I have no idea where it is going and where it came from, but I am writing it nonetheless. I am still working out the main events and outline for this thing. 

Guys. 

I have no idea what I am doing. 

This is like an actual novel and I really don't think it's going to even be good. I don't think it's going to make me much of any money. But I'm writing it. 

It's loosely based on my life, very loosely. It's still fiction, but it has similar vibes. 

The idea randomly came to me one random night and then since that moment I've just been pouring out the ideas for this story. 

Writing is a wild thing. It's so personal and weird. I keep reading through what I have, thinking about how others might perceive this. But is that the way to do it? Or do you just put your story out there and see what happens? Do you just write it and simply not care how others see it and review it?
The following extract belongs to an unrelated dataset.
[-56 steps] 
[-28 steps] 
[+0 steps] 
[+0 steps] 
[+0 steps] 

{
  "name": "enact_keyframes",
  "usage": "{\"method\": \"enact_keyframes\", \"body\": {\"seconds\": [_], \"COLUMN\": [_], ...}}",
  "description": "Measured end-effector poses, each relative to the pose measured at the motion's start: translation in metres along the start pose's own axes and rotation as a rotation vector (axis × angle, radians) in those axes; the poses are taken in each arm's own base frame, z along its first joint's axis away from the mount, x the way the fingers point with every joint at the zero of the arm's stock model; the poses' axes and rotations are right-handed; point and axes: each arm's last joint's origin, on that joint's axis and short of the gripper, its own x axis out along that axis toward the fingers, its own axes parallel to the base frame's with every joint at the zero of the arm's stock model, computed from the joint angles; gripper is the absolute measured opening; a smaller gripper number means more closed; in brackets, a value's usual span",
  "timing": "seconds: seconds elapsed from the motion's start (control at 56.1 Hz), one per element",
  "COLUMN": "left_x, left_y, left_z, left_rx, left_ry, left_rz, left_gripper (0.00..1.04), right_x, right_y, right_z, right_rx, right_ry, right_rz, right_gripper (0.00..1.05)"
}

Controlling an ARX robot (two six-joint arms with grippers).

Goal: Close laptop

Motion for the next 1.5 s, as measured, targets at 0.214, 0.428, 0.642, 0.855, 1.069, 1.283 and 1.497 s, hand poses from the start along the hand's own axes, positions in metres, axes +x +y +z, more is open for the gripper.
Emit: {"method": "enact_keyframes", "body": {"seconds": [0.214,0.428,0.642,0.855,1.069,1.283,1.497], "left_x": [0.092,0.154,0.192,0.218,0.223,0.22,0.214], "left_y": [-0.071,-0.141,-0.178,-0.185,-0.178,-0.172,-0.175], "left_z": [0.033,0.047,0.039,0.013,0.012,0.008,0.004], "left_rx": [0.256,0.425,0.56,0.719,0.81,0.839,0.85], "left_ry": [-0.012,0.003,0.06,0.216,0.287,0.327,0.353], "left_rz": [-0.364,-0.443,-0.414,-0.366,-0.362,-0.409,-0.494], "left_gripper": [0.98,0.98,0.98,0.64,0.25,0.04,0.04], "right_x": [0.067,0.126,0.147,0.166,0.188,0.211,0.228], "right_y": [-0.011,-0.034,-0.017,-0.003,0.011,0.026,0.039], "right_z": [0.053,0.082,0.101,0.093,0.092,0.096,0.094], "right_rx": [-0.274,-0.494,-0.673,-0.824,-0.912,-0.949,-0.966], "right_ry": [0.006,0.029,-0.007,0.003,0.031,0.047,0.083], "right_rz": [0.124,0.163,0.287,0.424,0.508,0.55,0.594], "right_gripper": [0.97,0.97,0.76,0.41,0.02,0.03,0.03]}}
I'm not even sure I am physically able to do that. Can I just put work out there and just NOT care how the public receives it? I don't think I can do that. I hate thinking there are people out there that don't like my work. Especially something loosely based on my actual life, that seems so personal. 

Anyway, this blog isn't a preview, or like an ad. I don't even know if it's going to be good. Heck, I don't even know if it's going to be finished. But it has been great being creative again. It has been nice to just pour creative power into something I really enjoy doing and then not having to "monetize" it, or trying to get it to sell or whatever. 

Wait. Am I just describing a hobby? I think I might be. Just like a creative thing I like doing and not using it to pay my bills-- that's literally just a hobby. 

Nothing wrong with hobbies, I guess I just didn't see writing as a hobby for me. It might be. It would be nice if it became more, but I am keeping my expectations low. Not "low," but realistic. 

I'm 33. Sometimes we see people being more "successful" than us at a much younger age and feel very unaccomplished. But there is no timeline for anything. So if writing becomes a bigger thing later in my life- cool. If I just stay a normal human for the rest of my life- still cool! I got a lot of other things in my life that gives me joy, and I'm learning to be grateful for all of it.